**WORK INSTRUCTION:**
Nothing may be added, dropped, or altered; restate the listing word for word.
..........
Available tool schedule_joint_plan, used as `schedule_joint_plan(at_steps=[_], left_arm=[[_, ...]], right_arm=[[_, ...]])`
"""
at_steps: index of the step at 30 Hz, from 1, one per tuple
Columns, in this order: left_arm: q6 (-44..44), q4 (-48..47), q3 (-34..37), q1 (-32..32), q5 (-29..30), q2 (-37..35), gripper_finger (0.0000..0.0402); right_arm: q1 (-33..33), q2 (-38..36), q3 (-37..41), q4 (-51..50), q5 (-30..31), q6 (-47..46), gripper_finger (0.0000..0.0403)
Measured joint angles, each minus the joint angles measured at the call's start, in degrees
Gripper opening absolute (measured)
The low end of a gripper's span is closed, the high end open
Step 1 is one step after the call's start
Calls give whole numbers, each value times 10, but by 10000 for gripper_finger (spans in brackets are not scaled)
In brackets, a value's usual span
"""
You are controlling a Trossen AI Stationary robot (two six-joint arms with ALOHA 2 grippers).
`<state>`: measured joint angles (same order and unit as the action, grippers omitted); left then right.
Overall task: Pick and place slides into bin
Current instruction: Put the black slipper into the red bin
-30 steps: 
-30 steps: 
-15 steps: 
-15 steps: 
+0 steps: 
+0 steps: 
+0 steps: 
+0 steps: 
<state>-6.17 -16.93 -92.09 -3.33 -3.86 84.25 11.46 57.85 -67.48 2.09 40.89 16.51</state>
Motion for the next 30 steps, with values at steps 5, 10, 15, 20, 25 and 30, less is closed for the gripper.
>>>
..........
**ANSWER BELOW:**
Available tool schedule_joint_plan, used as `schedule_joint_plan(at_steps=[_], left_arm=[[_, ...]], right_arm=[[_, ...]])`
"""
at_steps: index of the step at 30 Hz, from 1, one per tuple
Columns, in this order: left_arm: q6 (-44..44), q4 (-48..47), q3 (-34..37), q1 (-32..32), q5 (-29..30), q2 (-37..35), gripper_finger (0.0000..0.0402); right_arm: q1 (-33..33), q2 (-38..36), q3 (-37..41), q4 (-51..50), q5 (-30..31), q6 (-47..46), gripper_finger (0.0000..0.0403)
Measured joint angles, each minus the joint angles measured at the call's start, in degrees
Gripper opening absolute (measured)
The low end of a gripper's span is closed, the high end open
Step 1 is one step after the call's start
Calls give whole numbers, each value times 10, but by 10000 for gripper_finger (spans in brackets are not scaled)
In brackets, a value's usual span
"""
You are controlling a Trossen AI Stationary robot (two six-joint arms with ALOHA 2 grippers).
`<state>`: measured joint angles (same order and unit as the action, grippers omitted); left then right.
Overall task: Pick and place slides into bin
Current instruction: Put the black slipper into the red bin
-30 steps: 
-30 steps: 
-15 steps: 
-15 steps: 
+0 steps: 
+0 steps: 
+0 steps: 
+0 steps: 
<state>-6.17 -16.93 -92.09 -3.33 -3.86 84.25 11.46 57.85 -67.48 2.09 40.89 16.51</state>
Motion for the next 30 steps, with values at steps 5, 10, 15, 20, 25 and 30, less is closed for the gripper.
>>>

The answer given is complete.